-- Task item --
Report every line of the records below that includes the string "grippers".

-- Stored dataset items --
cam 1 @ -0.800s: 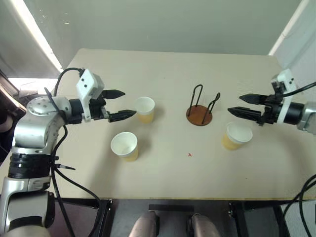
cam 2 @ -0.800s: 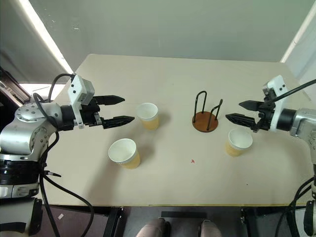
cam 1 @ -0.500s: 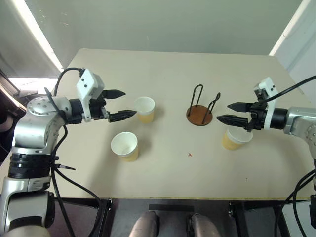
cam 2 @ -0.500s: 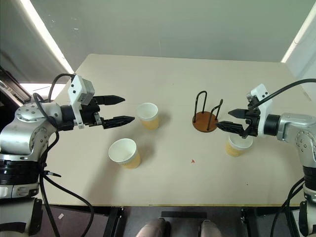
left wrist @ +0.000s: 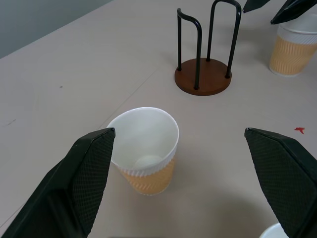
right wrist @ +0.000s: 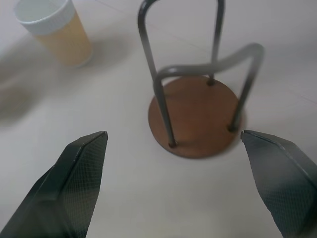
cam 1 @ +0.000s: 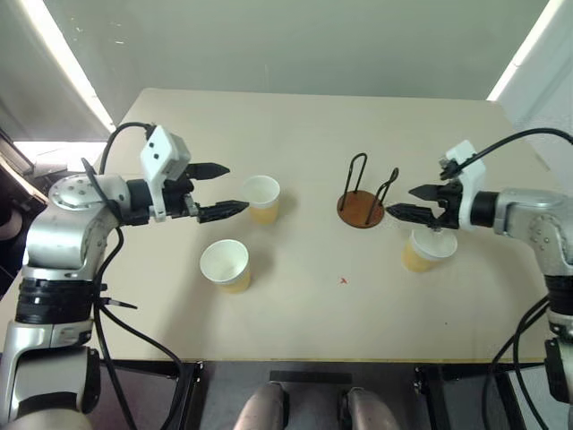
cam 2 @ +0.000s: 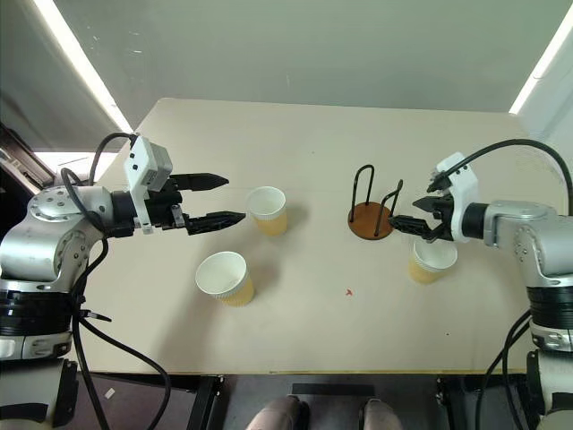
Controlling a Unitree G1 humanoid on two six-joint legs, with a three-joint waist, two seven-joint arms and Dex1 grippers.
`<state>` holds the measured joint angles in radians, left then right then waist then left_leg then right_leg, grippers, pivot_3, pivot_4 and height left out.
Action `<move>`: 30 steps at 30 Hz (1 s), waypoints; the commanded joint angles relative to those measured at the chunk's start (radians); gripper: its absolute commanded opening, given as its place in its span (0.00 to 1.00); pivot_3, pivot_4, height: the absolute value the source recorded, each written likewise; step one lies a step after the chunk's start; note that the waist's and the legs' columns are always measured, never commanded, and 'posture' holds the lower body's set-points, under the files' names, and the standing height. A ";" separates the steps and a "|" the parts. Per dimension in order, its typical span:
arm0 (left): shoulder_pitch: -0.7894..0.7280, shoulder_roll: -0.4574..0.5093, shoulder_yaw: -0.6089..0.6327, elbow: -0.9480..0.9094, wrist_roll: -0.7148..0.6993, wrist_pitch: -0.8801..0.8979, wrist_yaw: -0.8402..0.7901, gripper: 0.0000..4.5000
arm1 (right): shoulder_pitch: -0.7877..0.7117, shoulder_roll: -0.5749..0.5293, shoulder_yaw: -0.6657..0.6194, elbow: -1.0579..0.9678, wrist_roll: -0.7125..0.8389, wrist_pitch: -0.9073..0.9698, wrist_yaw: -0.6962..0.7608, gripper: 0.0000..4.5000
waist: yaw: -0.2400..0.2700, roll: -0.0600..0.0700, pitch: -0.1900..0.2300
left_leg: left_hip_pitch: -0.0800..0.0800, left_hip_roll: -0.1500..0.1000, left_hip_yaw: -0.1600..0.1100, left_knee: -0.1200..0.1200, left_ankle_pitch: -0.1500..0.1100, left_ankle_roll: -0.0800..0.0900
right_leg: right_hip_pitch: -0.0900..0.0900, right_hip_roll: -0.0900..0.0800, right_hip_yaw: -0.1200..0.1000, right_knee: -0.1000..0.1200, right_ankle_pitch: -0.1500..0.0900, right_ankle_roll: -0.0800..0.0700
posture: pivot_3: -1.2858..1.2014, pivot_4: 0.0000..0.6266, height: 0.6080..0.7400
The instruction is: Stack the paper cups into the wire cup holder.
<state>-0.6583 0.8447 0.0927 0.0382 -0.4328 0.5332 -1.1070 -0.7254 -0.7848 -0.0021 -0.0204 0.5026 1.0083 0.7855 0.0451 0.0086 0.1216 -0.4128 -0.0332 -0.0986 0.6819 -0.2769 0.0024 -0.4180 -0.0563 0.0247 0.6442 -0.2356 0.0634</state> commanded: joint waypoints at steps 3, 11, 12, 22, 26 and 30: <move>-0.014 0.004 0.010 -0.043 -0.014 0.006 0.003 1.00 | -0.048 0.050 0.035 0.014 -0.038 -0.029 -0.011 0.99 | 0.001 0.000 0.000 | 0.000 0.000 0.000 0.000 0.000 0.000 | 0.000 0.000 0.000 0.000 0.000 0.000 | 0.52 0.24 1.00; -0.006 0.007 0.017 -0.041 -0.010 0.004 0.007 1.00 | -0.107 0.147 0.068 0.109 -0.109 -0.084 -0.050 0.99 | 0.001 0.000 0.000 | 0.000 0.000 0.000 0.000 0.000 0.000 | -0.001 0.000 0.000 0.000 0.000 0.000 | 0.52 0.24 1.00; -0.005 0.007 0.018 -0.041 -0.009 0.004 0.008 1.00 | -0.109 0.155 0.068 0.115 -0.117 -0.090 -0.055 0.99 | 0.001 0.000 0.000 | 0.000 0.000 0.000 0.000 0.000 0.000 | -0.001 0.000 0.000 0.000 0.000 0.000 | 0.52 0.24 1.00; 0.005 0.007 0.012 -0.049 -0.009 0.007 0.006 1.00 | -0.105 0.168 0.046 0.109 -0.144 -0.104 -0.065 0.79 | 0.001 0.000 0.000 | -0.001 0.000 0.000 0.000 0.000 0.000 | -0.001 0.000 0.000 0.000 0.000 0.000 | 0.52 0.24 1.00; 0.012 0.005 0.005 -0.061 -0.010 0.011 0.001 1.00 | -0.110 0.155 0.030 0.110 -0.139 -0.096 -0.058 0.47 | 0.001 0.000 0.000 | -0.001 0.000 0.000 0.000 0.000 0.000 | -0.001 0.000 0.000 0.000 0.000 0.000 | 0.52 0.24 1.00; 0.006 -0.002 -0.001 -0.060 -0.008 0.012 0.002 1.00 | -0.114 0.150 0.031 0.114 -0.142 -0.103 -0.048 0.14 | 0.000 0.000 0.000 | -0.001 0.000 0.000 0.000 0.000 0.000 | -0.001 0.000 0.000 0.000 0.000 0.000 | 0.52 0.24 1.00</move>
<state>-0.6434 0.8418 0.0911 0.0061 -0.4334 0.5467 -1.1062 -0.8119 -0.6163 0.0581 0.1163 0.3601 0.9216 0.7272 0.0454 0.0086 0.1216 -0.4135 -0.0331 -0.0985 0.6820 -0.2769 0.0023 -0.4189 -0.0562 0.0246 0.6444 -0.2357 0.0632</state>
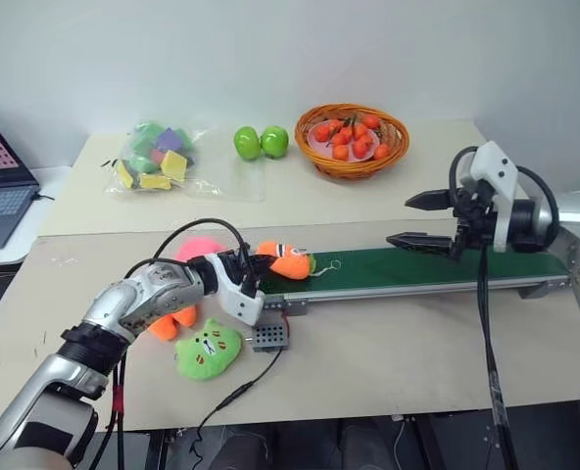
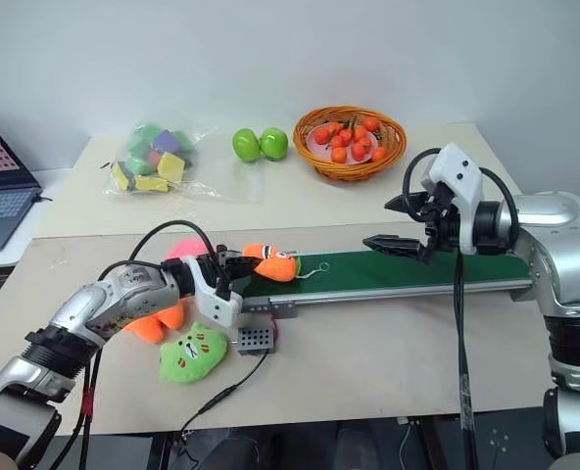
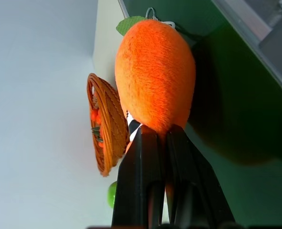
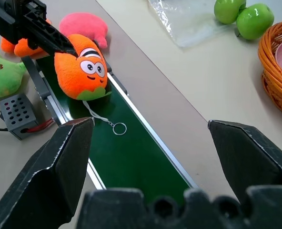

-- Result of the task --
Controlling a Unitree G1 humanoid on two six-joint legs, with a three-joint waist, two seven-joint arms and Dex1 grippers.
`<state>` holds the measured joint angles in radians, left then right then waist then left_leg then right_leg, grippers, pivot_3, pivot_4 and height left out.

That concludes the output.